Pattern-matching may proceed or fail depending on the return value of the callout function:

  • If the function returns 0 or does not return a numeric value, matching proceeds as normal.
  • If the function returns 1 or greater, matching fails at the current point, but the testing of other matching possibilities goes ahead.
  • If the function returns -1, matching is abandoned.
  • If the function returns a value less than -1, it is treated as a PCRE error code and matching is abandoned. RegExMatch returns a blank string, while RegExReplace returns the original Haystack. In either case, ErrorLevel contains the error code.

For example:

Haystack = The quick brown fox jumps over the lazy dog.
RegExMatch(Haystack, "i)(The) (\w+)\b(?CCallout)")
Callout(m) {
    MsgBox m=%m%`nm1=%m1%`nm2=%m2%
    return 1
}

In the above example, Func is called once for each substring which matches the part of the pattern preceding the callout. \b is used to exclude incomplete words in matches such as The quic, The qui, The qu, etc.

EventInfo

Additional information is available by accessing the pcre_callout_block structure via A_EventInfo.

version           := NumGet(A_EventInfo,  0, "Int")
callout_number    := NumGet(A_EventInfo,  4, "Int")
offset_vector     := NumGet(A_EventInfo,  8)
subject           := NumGet(A_EventInfo,  8 + A_PtrSize)
subject_length    := NumGet(A_EventInfo,  8 + A_PtrSize*2, "Int")
start_match       := NumGet(A_EventInfo, 12 + A_PtrSize*2, "Int")
current_position  := NumGet(A_EventInfo, 16 + A_PtrSize*2, "Int")
capture_top       := NumGet(A_EventInfo, 20 + A_PtrSize*2, "Int")
capture_last      := NumGet(A_EventInfo, 24 + A_PtrSize*2, "Int")
pad := A_PtrSize=8 ? 4 : 0  ; Compensate for 64-bit data alignment.
callout_data      := NumGet(A_EventInfo, 28 + pad + A_PtrSize*2)
pattern_position  := NumGet(A_EventInfo, 28 + pad + A_PtrSize*3, "Int")
next_item_length  := NumGet(A_EventInfo, 32 + pad + A_PtrSize*3, "Int")
if version >= 2
    mark   := StrGet(NumGet(A_EventInfo, 36 + pad + A_PtrSize*3, "Int"), "UTF-8")

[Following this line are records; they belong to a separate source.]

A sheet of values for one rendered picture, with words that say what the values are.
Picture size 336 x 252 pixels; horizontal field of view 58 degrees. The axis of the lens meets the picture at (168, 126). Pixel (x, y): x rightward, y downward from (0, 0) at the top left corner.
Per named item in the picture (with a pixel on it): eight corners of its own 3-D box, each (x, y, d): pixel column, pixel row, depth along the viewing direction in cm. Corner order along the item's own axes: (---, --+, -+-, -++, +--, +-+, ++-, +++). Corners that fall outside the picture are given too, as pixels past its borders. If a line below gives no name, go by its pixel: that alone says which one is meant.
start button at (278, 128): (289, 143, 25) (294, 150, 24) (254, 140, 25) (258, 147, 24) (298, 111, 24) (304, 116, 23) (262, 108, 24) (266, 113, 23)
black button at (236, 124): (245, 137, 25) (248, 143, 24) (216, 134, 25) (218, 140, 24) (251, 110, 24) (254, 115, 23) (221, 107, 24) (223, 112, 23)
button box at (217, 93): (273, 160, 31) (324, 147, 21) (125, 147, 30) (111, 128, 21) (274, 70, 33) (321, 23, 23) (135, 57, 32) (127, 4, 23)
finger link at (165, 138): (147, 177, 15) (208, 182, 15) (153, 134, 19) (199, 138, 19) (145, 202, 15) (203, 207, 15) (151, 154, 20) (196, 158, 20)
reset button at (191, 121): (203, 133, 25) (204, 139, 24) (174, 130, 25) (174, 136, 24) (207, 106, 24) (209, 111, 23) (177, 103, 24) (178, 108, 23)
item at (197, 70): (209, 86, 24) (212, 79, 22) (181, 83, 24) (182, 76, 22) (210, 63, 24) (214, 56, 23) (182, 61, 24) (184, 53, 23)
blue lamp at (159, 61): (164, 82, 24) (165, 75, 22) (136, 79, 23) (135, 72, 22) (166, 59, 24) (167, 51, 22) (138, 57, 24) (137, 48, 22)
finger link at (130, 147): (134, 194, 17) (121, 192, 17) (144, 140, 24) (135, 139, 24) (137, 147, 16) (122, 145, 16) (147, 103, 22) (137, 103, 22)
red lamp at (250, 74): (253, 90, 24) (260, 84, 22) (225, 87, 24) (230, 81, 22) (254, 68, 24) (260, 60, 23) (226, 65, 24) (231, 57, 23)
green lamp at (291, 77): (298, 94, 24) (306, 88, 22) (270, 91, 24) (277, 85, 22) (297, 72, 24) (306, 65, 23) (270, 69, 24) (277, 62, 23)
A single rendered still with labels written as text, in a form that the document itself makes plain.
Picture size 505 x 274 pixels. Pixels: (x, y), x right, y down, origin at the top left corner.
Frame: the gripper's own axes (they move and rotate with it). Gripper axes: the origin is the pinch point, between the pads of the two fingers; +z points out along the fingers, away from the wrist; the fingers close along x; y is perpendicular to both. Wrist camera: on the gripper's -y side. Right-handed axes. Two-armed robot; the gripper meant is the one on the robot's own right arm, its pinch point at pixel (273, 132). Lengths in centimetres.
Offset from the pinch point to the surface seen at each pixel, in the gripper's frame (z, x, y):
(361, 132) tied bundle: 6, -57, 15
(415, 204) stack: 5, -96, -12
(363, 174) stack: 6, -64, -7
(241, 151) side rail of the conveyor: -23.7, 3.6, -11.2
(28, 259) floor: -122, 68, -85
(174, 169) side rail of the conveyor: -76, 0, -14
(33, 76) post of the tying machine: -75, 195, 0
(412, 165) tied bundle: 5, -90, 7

For more information, see pcre.txt, NumGet and A_PtrSize.

Auto-Callout

Including C in the options of the pattern enables the auto-callout mode. In this mode, callouts equivalent to (?C255) are inserted before each item in the pattern. For example, the following template may be used to debug regular expressions:

; Set the default callout function.
pcre_callout = DebugRegEx

; Call RegExMatch with auto-callout option C.
RegExMatch("xxxabc123xyz", "C)abc.*xyz")

DebugRegEx(Match, CalloutNumber, FoundPos, Haystack, NeedleRegEx)
{
    ; See pcre.txt for descriptions of these fields.
    start_match       := NumGet(A_EventInfo, 12 + A_PtrSize*2, "Int")
    current_position  := NumGet(A_EventInfo, 16 + A_PtrSize*2, "Int")
    pad := A_PtrSize=8 ? 4 : 0
    pattern_position  := NumGet(A_EventInfo, 28 + pad + A_PtrSize*3, "Int")
    next_item_length  := NumGet(A_EventInfo, 32 + pad + A_PtrSize*3, "Int")

    ; Point out >>current match<<.
    _HAYSTACK:=SubStr(Haystack, 1, start_match)
        . ">>" SubStr(Haystack, start_match + 1, current_position - start_match)
        . "<<" SubStr(Haystack, current_position + 1)
    
    ; Point out >>next item to be evaluated<<.
    _NEEDLE:=  SubStr(NeedleRegEx, 1, pattern_position)
        . ">>" SubStr(NeedleRegEx, pattern_position + 1, next_item_length)
        . "<<" SubStr(NeedleRegEx, pattern_position + 1 + next_item_length)
    
    ListVars
    ; Press Pause to continue.
    Pause
}

Remarks

Callouts are executed on the current quasi-thread, but the previous value of A_EventInfo will be restored after the callout function returns. ErrorLevel is not set until immediately before RegExMatch or RegExReplace returns.

PCRE is optimized to abort early in some cases if it can determine that a match is not possible. For all callouts to be called in such cases, it may be necessary to disable these optimizations by specifying (*NO_START_OPT) at the start of the pattern. This requires [v1.1.05] or later.